政策面では、ECBがPEPP(パンデミック緊急資産購入プログラム)終了後も緩和的な金融環境を維持することや、EUの復興基金による資金供与の本格化が景気を下支えする見込みである。復興基金は、短期的に景気を下支えするだけでなく、中期的にEUの成長戦略「欧州グリーン・ディール」の推進力となることが期待される。

イギリスでは、Brexitに伴う労働供給制約を受けて賃金が急上昇しているため、インフレ率が中期的に2%を上回って推移する見通しである。

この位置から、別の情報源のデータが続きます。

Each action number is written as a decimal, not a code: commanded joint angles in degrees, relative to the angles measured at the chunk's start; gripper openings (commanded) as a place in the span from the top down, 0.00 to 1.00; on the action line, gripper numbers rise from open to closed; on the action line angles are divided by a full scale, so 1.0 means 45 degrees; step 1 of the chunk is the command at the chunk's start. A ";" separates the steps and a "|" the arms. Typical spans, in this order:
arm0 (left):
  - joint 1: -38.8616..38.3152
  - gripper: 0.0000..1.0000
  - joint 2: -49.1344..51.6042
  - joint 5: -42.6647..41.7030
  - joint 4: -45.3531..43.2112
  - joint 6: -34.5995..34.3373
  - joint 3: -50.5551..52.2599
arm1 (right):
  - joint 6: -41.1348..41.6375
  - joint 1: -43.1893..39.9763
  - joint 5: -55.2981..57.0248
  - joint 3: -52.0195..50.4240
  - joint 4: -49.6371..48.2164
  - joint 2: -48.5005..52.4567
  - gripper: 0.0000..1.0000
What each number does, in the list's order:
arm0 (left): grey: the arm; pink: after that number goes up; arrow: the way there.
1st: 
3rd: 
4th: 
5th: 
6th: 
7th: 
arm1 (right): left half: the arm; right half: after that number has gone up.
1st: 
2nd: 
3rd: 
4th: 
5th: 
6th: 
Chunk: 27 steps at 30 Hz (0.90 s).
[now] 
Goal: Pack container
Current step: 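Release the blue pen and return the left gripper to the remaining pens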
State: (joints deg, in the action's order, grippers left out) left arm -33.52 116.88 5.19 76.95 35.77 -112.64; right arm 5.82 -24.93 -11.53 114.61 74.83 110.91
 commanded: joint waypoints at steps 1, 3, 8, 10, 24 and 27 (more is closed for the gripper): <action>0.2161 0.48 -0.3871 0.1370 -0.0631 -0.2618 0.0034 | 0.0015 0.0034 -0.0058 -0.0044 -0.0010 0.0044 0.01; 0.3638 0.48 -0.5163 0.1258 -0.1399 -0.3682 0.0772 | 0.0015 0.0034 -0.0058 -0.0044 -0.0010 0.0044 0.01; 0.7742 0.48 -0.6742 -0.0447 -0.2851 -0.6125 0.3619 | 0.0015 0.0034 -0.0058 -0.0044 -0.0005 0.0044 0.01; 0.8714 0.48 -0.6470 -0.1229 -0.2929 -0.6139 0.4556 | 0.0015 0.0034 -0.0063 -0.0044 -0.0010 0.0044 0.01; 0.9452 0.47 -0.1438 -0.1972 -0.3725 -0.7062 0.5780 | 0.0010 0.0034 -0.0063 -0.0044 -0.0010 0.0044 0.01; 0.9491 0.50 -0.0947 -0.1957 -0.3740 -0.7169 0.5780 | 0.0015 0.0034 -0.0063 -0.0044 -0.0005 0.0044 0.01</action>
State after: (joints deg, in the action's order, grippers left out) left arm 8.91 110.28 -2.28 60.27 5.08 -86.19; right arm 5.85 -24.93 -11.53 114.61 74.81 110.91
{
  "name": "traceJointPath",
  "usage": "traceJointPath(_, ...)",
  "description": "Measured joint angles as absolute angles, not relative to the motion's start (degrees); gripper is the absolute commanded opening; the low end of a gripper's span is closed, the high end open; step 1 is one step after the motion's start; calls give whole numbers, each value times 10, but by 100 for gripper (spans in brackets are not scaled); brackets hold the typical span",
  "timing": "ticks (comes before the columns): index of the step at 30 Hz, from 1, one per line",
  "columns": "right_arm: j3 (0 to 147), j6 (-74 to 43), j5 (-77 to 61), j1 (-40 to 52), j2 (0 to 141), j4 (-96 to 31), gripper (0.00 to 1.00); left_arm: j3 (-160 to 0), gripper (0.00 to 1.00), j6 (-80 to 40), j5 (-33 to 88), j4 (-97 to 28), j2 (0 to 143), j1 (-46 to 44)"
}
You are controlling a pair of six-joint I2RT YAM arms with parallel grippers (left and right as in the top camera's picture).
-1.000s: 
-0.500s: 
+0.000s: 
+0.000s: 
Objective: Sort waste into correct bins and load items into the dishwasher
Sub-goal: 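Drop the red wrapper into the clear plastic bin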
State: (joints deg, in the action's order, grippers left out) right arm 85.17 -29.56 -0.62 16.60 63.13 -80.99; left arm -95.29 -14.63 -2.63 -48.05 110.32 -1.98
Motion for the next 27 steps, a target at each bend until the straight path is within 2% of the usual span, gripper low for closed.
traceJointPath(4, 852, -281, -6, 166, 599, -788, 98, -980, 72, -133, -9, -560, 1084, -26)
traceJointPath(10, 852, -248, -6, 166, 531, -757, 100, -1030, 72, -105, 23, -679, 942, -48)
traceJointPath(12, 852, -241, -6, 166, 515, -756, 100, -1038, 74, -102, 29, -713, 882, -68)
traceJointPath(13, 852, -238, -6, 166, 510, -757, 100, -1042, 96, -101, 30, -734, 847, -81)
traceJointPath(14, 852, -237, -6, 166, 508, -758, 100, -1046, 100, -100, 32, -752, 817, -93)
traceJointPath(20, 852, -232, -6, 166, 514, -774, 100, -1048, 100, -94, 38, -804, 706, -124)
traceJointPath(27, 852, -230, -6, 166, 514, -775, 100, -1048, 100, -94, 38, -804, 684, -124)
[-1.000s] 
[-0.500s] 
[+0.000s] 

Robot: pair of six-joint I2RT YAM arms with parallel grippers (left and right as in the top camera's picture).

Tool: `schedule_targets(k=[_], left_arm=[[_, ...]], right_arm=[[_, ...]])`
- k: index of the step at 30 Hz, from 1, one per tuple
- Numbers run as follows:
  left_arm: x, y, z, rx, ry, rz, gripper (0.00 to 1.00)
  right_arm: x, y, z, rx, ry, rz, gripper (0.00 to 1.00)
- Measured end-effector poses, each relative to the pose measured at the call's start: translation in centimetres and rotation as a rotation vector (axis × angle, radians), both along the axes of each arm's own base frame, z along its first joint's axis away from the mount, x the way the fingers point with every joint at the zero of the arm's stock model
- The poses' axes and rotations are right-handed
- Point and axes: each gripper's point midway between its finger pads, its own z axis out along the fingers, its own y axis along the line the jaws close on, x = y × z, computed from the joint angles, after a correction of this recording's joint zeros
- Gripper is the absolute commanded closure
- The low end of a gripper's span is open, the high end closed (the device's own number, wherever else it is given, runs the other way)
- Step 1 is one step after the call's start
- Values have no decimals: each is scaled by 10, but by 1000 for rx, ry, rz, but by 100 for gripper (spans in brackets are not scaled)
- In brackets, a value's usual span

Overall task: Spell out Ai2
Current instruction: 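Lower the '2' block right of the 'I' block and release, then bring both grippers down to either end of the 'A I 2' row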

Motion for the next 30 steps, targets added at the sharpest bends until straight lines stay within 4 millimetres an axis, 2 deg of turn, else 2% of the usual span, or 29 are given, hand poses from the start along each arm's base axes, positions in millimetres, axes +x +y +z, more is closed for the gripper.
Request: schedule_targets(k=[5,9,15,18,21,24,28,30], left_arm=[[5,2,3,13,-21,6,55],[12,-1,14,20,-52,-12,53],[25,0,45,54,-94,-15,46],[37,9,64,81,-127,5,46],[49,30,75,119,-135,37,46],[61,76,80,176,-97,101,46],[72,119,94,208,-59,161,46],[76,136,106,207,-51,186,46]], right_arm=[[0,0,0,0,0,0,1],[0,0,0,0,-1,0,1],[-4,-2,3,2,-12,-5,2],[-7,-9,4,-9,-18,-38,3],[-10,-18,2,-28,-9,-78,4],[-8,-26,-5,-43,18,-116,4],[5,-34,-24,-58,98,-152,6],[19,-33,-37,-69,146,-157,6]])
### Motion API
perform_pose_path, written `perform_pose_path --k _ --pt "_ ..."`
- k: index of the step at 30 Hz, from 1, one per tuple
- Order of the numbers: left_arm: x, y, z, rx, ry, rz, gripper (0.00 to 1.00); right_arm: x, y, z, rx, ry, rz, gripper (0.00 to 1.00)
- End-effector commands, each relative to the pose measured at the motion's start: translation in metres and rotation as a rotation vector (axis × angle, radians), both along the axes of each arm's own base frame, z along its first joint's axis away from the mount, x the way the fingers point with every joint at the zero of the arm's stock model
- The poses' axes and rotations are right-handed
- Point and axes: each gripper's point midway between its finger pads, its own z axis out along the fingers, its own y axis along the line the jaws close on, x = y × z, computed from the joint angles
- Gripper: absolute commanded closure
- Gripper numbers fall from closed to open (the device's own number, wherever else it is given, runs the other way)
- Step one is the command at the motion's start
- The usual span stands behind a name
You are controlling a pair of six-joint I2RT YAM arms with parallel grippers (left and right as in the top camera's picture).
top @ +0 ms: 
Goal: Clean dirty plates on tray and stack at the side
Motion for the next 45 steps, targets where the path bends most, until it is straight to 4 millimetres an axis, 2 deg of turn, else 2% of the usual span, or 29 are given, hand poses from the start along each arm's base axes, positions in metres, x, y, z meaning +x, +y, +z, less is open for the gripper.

これを受け、BOEは2023年にかけて利上げを進めていくと予想される。

以上を踏まえ、景気の先行きを展望すると、ユーロ圏経済は、ワクチン普及や供給制約の緩和、エネルギー価格の落ち着きによって個人消費の回復傾向が持続することに加え、財政金融政策による下支えを受けるため、2022年も高めの成長ペースを維持する見通しである。2023年には負のGDPギャップの解消に伴い、潜在成長ペースへ向けて減速すると見込まれる。イギリス経済は、ユーロ圏と同様、2022年に高めの成長ペースを維持した後、2023年には潜在成長ペースへ落ち着く見通しである。

リスクとして、脱炭素へ向けた取り組みが急進的であるがゆえに、「グリーンフレーション」が生じて家計消費や企業収益が下振れる可能性がある。また、2022年4月に行われるフランス大統領選挙で極右候補が勝利した場合、欧州統合深化に向けた足並みが乱れ、欧州経済全体にも悪影響が及ぶリスクがある。